**What to produce:**
All the entries need to be duplicated exactly, with the pictures omitted.

---------- Material supplied

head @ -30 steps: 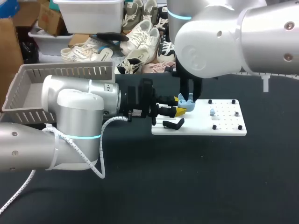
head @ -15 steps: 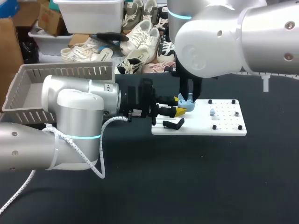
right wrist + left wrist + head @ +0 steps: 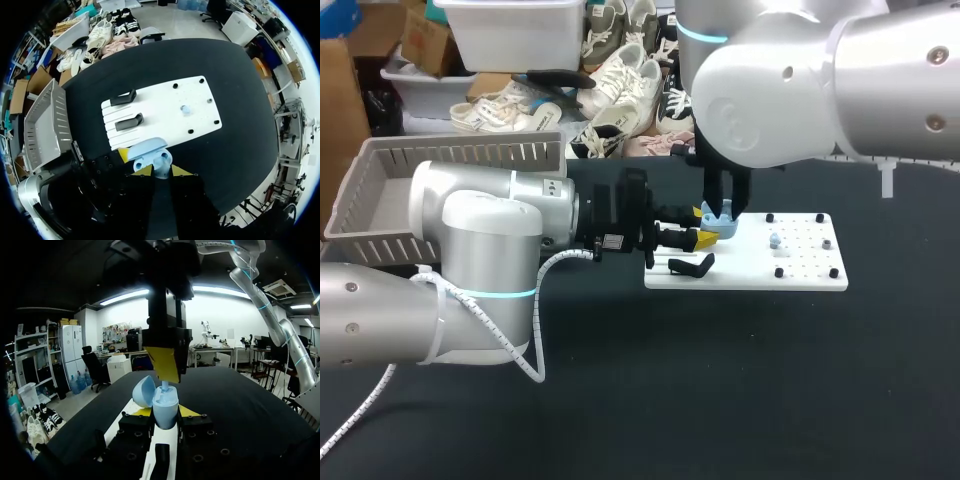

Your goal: Pick up each earbud case from the left stands, insert the matching earbuds, close the lid, and place the case in the box.

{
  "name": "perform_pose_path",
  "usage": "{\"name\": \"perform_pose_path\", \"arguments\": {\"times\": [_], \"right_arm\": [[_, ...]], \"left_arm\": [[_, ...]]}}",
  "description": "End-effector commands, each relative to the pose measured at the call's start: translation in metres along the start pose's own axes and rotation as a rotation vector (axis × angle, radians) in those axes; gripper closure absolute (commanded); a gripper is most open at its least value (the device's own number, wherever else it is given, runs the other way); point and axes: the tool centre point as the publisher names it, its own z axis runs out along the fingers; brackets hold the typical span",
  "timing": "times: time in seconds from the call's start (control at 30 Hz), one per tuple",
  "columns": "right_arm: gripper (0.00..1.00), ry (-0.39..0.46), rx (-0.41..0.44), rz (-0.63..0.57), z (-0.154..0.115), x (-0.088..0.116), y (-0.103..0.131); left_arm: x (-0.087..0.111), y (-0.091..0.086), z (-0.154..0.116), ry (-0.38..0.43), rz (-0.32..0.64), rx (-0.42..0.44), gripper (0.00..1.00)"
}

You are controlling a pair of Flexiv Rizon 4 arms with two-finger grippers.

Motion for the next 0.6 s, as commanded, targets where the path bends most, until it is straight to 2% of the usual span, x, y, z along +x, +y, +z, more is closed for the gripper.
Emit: {"name": "perform_pose_path", "arguments": {"times": [0.03,0.6], "right_arm": [[1.00,0.001,0.001,0.006,-0.0001,0.0006,-0.0001],[1.00,0.005,0.003,0.007,0.0009,0.0014,-0.0010]], "left_arm": [[0.0003,-0.0016,0.0004,-0.001,0.001,-0.007,1.00],[0.0003,-0.0016,0.0004,-0.001,0.001,-0.007,1.00]]}}
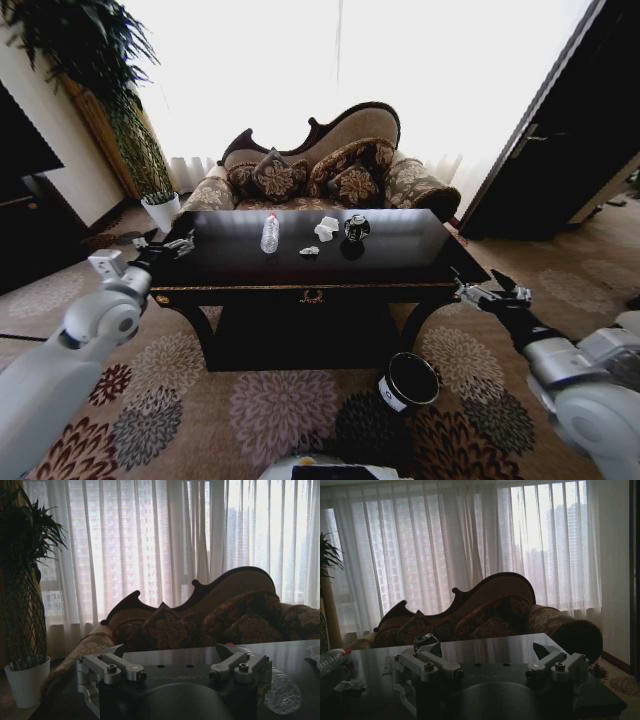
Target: Move to the front of the table and place the trash on the table into the trash bin.
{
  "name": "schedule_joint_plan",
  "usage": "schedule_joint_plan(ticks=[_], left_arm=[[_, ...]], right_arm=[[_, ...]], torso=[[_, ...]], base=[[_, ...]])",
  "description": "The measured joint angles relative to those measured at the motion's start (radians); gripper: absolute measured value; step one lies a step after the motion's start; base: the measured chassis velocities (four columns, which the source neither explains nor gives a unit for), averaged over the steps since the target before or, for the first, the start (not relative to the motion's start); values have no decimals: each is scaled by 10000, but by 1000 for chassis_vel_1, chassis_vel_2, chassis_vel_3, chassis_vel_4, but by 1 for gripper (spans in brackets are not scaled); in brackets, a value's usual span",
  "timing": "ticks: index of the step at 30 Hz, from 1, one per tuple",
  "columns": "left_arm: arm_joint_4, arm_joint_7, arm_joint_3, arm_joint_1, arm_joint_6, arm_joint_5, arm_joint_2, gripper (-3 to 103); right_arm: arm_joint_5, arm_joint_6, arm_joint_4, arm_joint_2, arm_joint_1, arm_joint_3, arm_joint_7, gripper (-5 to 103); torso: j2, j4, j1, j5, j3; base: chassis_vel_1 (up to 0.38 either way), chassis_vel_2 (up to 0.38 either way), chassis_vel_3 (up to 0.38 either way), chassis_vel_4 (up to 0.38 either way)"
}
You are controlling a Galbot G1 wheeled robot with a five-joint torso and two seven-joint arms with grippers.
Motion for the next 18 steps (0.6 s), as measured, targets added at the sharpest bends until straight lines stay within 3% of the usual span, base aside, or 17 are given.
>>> schedule_joint_plan(ticks=[3, 5, 9, 18], left_arm=[[125, -99, 481, -440, 28, 52, -131, 100], [389, -302, 1390, -1261, 84, 91, -431, 100], [556, -512, 2330, -1981, 163, 228, -767, 100], [1301, -739, 3402, -2782, 272, 654, -1463, 100]], right_arm=[[7, 0, 0, 26, -17, 23, -7, 100], [8, 3, -13, 62, -32, 21, -24, 100], [6, 4, -70, 59, 20, -12, -27, 100], [19, 43, -251, 51, -26, 62, -75, 100]], torso=[[0, 2, 0, 0, 0], [0, 1, -1, -2, 0], [0, 1, -1, 0, -1], [-2, 3, -1, 0, 0]], base=[[0, 0, 0, 0], [0, 0, 0, 0], [0, 0, 0, 0], [0, 0, 0, 0]])
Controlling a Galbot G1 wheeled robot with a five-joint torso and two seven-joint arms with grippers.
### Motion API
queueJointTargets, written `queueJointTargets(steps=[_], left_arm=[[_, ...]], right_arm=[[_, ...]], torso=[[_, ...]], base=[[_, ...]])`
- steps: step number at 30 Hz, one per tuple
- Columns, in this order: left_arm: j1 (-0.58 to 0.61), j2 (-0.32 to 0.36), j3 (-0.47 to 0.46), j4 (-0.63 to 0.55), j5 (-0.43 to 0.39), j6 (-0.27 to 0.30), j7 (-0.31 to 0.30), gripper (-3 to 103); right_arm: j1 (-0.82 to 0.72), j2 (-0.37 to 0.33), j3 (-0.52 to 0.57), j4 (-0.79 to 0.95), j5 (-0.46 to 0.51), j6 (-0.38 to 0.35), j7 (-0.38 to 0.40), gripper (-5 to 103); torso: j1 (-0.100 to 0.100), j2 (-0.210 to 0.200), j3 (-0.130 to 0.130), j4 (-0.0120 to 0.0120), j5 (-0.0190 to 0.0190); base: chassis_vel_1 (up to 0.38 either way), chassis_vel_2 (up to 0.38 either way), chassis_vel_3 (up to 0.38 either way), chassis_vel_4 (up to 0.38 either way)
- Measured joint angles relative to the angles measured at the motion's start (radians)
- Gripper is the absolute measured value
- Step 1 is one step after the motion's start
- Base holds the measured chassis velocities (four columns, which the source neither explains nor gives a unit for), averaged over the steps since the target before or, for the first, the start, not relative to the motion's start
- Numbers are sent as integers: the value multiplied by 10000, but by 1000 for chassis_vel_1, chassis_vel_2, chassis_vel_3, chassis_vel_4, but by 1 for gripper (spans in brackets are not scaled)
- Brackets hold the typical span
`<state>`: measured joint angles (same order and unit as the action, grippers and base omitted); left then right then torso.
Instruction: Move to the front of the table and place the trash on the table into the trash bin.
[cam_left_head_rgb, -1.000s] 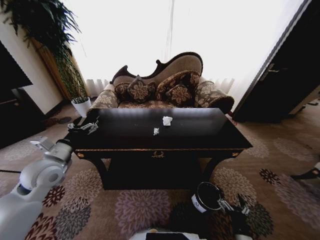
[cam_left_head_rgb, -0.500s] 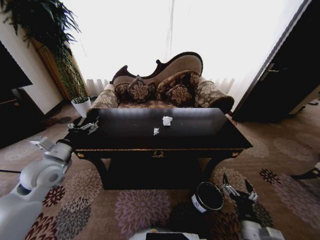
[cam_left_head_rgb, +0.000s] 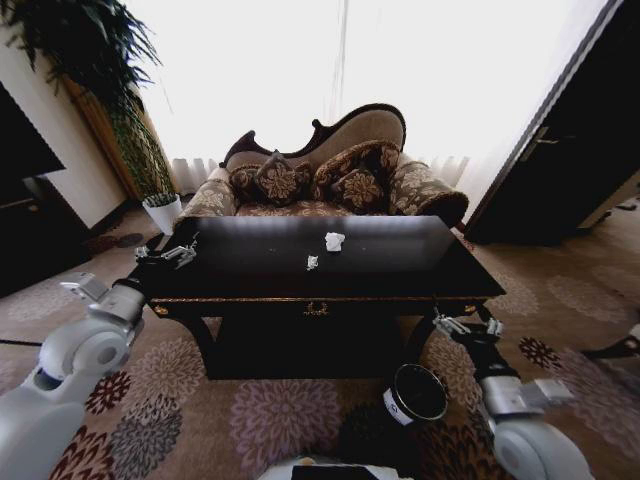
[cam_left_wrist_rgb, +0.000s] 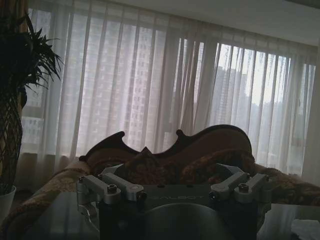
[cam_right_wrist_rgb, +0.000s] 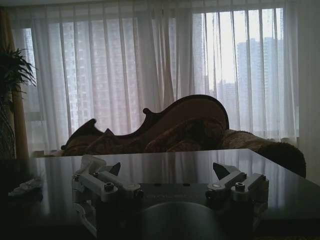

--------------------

**Answer box:**
head @ -30 steps: 
head @ -15 steps: 
right wrist + left wrist + head @ +0 steps: 

Your goal: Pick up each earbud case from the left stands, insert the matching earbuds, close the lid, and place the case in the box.

{
  "name": "perform_pose_path",
  "usage": "{\"name\": \"perform_pose_path\", \"arguments\": {\"times\": [_], \"right_arm\": [[_, ...]], \"left_arm\": [[_, ...]]}}",
  "description": "End-effector commands, each relative to the pose measured at the call's start: translation in metres along the start pose's own axes and rotation as a rotation vector (axis × angle, radians) in those axes; gripper closure absolute (commanded); a gripper is most open at its least value (the device's own number, wherever else it is given, runs the other way); point and axes: the tool centre point as the publisher names it, its own z axis runs out along the fingers; brackets hold the typical span",
  "timing": "times: time in seconds from the call's start (control at 30 Hz), one per tuple",
  "columns": "right_arm: gripper (0.00..1.00), ry (-0.39..0.46), rx (-0.41..0.44), rz (-0.63..0.57), z (-0.154..0.115), x (-0.088..0.116), y (-0.103..0.131); left_arm: x (-0.087..0.111), y (-0.091..0.086), z (-0.154..0.116), ry (-0.38..0.43), rz (-0.32..0.64), rx (-0.42..0.44), gripper (0.00..1.00)"
}

You are controlling a pair of Flexiv Rizon 4 arms with two-finger grippers.

Motion for the next 0.6 s, as commanded, targets where the path bends most, until it is straight to 2% of the usual span, x, y, z along +x, +y, +z, more is closed for the gripper.
Emit: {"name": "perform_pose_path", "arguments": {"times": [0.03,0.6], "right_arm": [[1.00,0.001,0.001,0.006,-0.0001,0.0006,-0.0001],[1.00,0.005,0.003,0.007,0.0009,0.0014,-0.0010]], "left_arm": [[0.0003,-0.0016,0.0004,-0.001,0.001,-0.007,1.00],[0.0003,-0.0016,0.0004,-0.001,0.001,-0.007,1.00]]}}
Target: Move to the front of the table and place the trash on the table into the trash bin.
{
  "name": "schedule_joint_plan",
  "usage": "schedule_joint_plan(ticks=[_], left_arm=[[_, ...]], right_arm=[[_, ...]], torso=[[_, ...]], base=[[_, ...]])",
  "description": "The measured joint angles relative to those measured at the motion's start (radians); gripper: absolute measured value; step one lies a step after the motion's start; base: the measured chassis velocities (four columns, which the source neither explains nor gives a unit for), averaged over the steps since the target before or, for the first, the start (not relative to the motion's start); values have no decimals: each is scaled by 10000, but by 1000 for chassis_vel_1, chassis_vel_2, chassis_vel_3, chassis_vel_4, but by 1 for gripper (spans in brackets are not scaled); in brackets, a value's usual span",
  "timing": "ticks: index of the step at 30 Hz, from 1, one per tuple",
  "columns": "left_arm: arm_joint_4, arm_joint_7, arm_joint_3, arm_joint_1, arm_joint_6, arm_joint_5, arm_joint_2, gripper (-3 to 103); right_arm: arm_joint_5, arm_joint_6, arm_joint_4, arm_joint_2, arm_joint_1, arm_joint_3, arm_joint_7, gripper (-5 to 103); torso: j2, j4, j1, j5, j3; base: chassis_vel_1 (up to 0.38 either way), chassis_vel_2 (up to 0.38 either way), chassis_vel_3 (up to 0.38 either way), chassis_vel_4 (up to 0.38 either way)"
}
You are controlling a Galbot G1 wheeled robot with a five-joint torso and two seven-joint arms with grippers.
Motion for the next 18 steps (0.6 s), as measured, targets added at the sharpest bends until straight lines stay within 3% of the usual span, base aside, or 17 are given.
>>> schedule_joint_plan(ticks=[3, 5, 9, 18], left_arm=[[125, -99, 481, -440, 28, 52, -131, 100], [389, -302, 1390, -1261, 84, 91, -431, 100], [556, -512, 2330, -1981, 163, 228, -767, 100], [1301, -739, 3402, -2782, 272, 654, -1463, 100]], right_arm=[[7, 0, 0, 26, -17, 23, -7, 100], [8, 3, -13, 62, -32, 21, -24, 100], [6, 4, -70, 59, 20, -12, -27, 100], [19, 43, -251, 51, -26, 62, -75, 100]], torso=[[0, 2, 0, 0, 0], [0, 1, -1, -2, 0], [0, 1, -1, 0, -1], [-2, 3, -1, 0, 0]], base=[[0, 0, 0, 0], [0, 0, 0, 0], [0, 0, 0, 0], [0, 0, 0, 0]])
Controlling a Galbot G1 wheeled robot with a five-joint torso and two seven-joint arms with grippers.
### Motion API
queueJointTargets, written `queueJointTargets(steps=[_], left_arm=[[_, ...]], right_arm=[[_, ...]], torso=[[_, ...]], base=[[_, ...]])`
- steps: step number at 30 Hz, one per tuple
- Columns, in this order: left_arm: j1 (-0.58 to 0.61), j2 (-0.32 to 0.36), j3 (-0.47 to 0.46), j4 (-0.63 to 0.55), j5 (-0.43 to 0.39), j6 (-0.27 to 0.30), j7 (-0.31 to 0.30), gripper (-3 to 103); right_arm: j1 (-0.82 to 0.72), j2 (-0.37 to 0.33), j3 (-0.52 to 0.57), j4 (-0.79 to 0.95), j5 (-0.46 to 0.51), j6 (-0.38 to 0.35), j7 (-0.38 to 0.40), gripper (-5 to 103); torso: j1 (-0.100 to 0.100), j2 (-0.210 to 0.200), j3 (-0.130 to 0.130), j4 (-0.0120 to 0.0120), j5 (-0.0190 to 0.0190); base: chassis_vel_1 (up to 0.38 either way), chassis_vel_2 (up to 0.38 either way), chassis_vel_3 (up to 0.38 either way), chassis_vel_4 (up to 0.38 either way)
- Measured joint angles relative to the angles measured at the motion's start (radians)
- Gripper is the absolute measured value
- Step 1 is one step after the motion's start
- Base holds the measured chassis velocities (four columns, which the source neither explains nor gives a unit for), averaged over the steps since the target before or, for the first, the start, not relative to the motion's start
- Numbers are sent as integers: the value multiplied by 10000, but by 1000 for chassis_vel_1, chassis_vel_2, chassis_vel_3, chassis_vel_4, but by 1 for gripper (spans in brackets are not scaled)
- Brackets hold the typical span
`<state>`: measured joint angles (same order and unit as the action, grippers and base omitted); left then right then torso.
Instruction: Move to the front of the table and place the trash on the table into the trash bin.
[cam_left_head_rgb, -1.000s] 
[cam_left_head_rgb, -0.500s] 
[cam_left_head_rgb, +0.000s] 
[cam_left_wrist_rgb, +0.000s] 
[cam_right_wrist_rgb, +0.000s] 

The exercise is finished.